L’extinction de la Cylindrocline n’est pas du tout un processus naturel. L’extinction naturelle se fait souvent sur le très long terme. A Maurice, on a assisté à une déforestation rapide depuis le XVIème siècle ; il reste aujourd’hui moins de 2% de forêts natives. Donc, c’est sur un laps de temps extrêmement court qu’on observe une régression des états naturels et une disparition des espèces. On n’est pas face à un phénomène naturel, on est purement face à un phénomène anthropique, causé par les hommes. Donc, la disparition de ces Cylindroclines dans les années 90, comme celle de dizaines d’autres espèces endémiques ou non à Maurice, est d’abord le fait de l’homme : la destruction des habitats naturels pour l’agriculture, le développement des infrastructures, etc., n’est en rien un phénomène naturel.
Dans la même optique, on parle de faire revivre le Dodo ; que pensez-vous de cette idée ?
L’idée est intéressante, car effectivement le Dodo a disparu à cause de l’homme, donc on est dans la même logique que pour la Cylindrocline, sauf que le dodo a disparu il y a très longtemps. Si cela n'enlève rien à la motivation qu'on pourrait trouver aujourd'hui d'essayer de recréer un Dodo, il y a deux choses à considérer: on est sur une espèce qui a totalement disparu.

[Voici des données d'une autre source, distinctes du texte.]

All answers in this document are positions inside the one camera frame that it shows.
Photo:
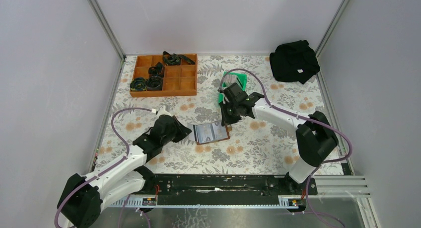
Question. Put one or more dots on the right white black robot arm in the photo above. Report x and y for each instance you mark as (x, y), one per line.
(315, 140)

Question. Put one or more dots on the floral patterned table mat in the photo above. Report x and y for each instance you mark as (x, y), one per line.
(254, 147)

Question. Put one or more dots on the brown leather card holder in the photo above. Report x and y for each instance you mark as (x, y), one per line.
(208, 133)

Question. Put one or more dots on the rolled belt top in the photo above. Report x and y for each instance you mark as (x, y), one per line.
(176, 59)

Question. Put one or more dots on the rolled belt middle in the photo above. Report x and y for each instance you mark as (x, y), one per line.
(157, 70)

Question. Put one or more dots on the black cloth bundle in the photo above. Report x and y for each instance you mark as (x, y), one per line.
(294, 62)

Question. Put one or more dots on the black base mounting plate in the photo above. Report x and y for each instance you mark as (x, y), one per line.
(165, 184)

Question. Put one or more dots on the green plastic bin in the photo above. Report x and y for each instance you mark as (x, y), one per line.
(243, 78)

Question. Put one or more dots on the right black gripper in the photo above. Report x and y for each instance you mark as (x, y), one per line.
(226, 120)

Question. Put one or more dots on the wooden compartment tray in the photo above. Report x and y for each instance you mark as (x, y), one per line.
(177, 81)

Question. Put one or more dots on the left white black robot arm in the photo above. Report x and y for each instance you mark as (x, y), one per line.
(84, 197)

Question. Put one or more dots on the rolled belt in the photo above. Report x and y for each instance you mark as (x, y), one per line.
(176, 59)
(154, 83)
(138, 84)
(157, 70)

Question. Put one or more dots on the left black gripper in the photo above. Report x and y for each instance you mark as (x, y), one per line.
(182, 130)

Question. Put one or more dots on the stack of credit cards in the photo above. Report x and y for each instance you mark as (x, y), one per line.
(230, 79)

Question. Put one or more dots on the rolled belt lower right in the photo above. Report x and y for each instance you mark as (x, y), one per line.
(154, 83)

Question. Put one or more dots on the rolled belt lower left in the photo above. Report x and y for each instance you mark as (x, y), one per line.
(138, 84)

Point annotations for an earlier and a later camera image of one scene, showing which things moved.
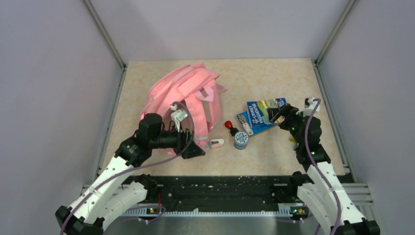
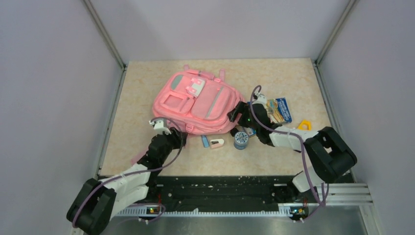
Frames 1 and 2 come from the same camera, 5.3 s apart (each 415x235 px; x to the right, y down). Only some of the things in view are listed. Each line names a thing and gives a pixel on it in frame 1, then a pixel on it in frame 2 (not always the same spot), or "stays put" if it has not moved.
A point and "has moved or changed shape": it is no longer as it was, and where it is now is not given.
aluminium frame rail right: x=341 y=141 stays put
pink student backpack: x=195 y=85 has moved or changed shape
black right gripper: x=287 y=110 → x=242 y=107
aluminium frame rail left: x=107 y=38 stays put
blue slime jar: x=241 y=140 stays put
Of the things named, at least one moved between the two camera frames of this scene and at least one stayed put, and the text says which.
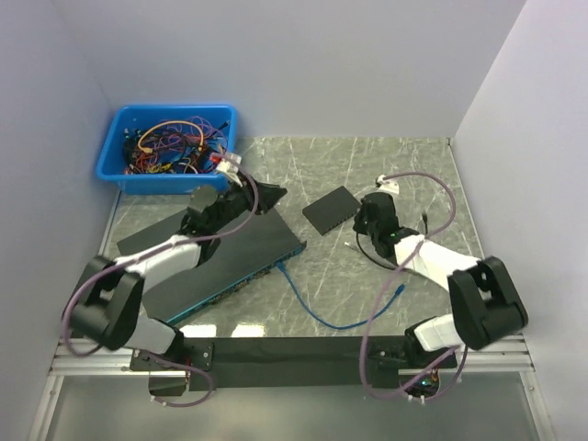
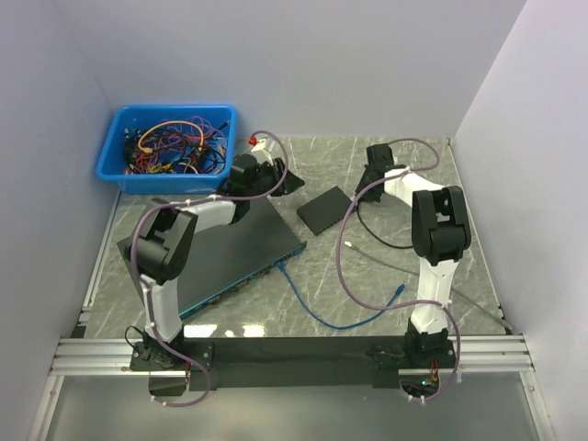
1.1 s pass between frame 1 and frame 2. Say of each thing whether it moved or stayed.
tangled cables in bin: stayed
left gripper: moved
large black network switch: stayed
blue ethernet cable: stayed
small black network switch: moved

Pour l'espèce qui nous concerne, la Cylindrocline, l'espèce n'avait pas totalement disparu puisqu'il en restait encore quelques cellules vivantes à partir desquelles nous avons "ressuscité" l'espèce en question.
Pour le Dodo, il ne reste plus aucune cellule vivante, donc on va travailler sur du matériel mort. C'est à dire de l'ADN qui est inerte, des cellules mortes et des noyaux morts. Techniquement, la première question est - est-ce qu'on peut réussir ? La deuxième; est-ce que techniquement c'est possible car il n'y a jamais eu de précédent. Il y a eu des essais mais toujours des échecs, il n'y a jamais eu de précédent réussi. C’est un défi scientifique et technique d’essayer d’y arriver. Peut-être que ça serait vraiment intéressant de savoir si c’est possible. Sachant que ce qu’on obtiendra ne sera pas un vrai Dodo puisqu’il faudra nécessairement utiliser des éléments de cellules d’organismes d'une autre espèce pour y arriver, donc ça ne sera pas au sens strict un Dodo, mais on se rapprochera morphologiquement et en une partie génétiquement.
Donc, du point de vue scientifique et technique, je trouve ça très intéressant. Après, du point de vue éthique, il faut se poser la question du pourquoi ? Pourquoi recréer un Dodo ? Si c’est pour recréer un projet de science qui puisse sensibiliser à la disparition des espèces, c’est intéressant ; si c’est pour le replacer dans son écosystème, il faut bien voir de quoi on parle. C’est-à-dire que quand le Dodo a disparu, une pièce importante du fonctionnement de l’écosystème a disparu. Le Dodo était un facteur de diffusion de graines de la forêt à travers les espaces plus ouverts, etc.
Donc, il avait cette fonction. Quand il a disparu, cela a certainement perturbé la dynamique de la forêt où il vivait. Je trouve aussi intéressante la logique d’essayer aujourd’hui de le réintroduire dans ce type de milieu. La question est de savoir si ce type de milieu existe encore aujourd’hui, parce que tout de même, le dodo a disparu il y a un certain nombre de décennies. Est-ce que cela a du sens ? Là, personnellement, je ne peux pas vous le dire.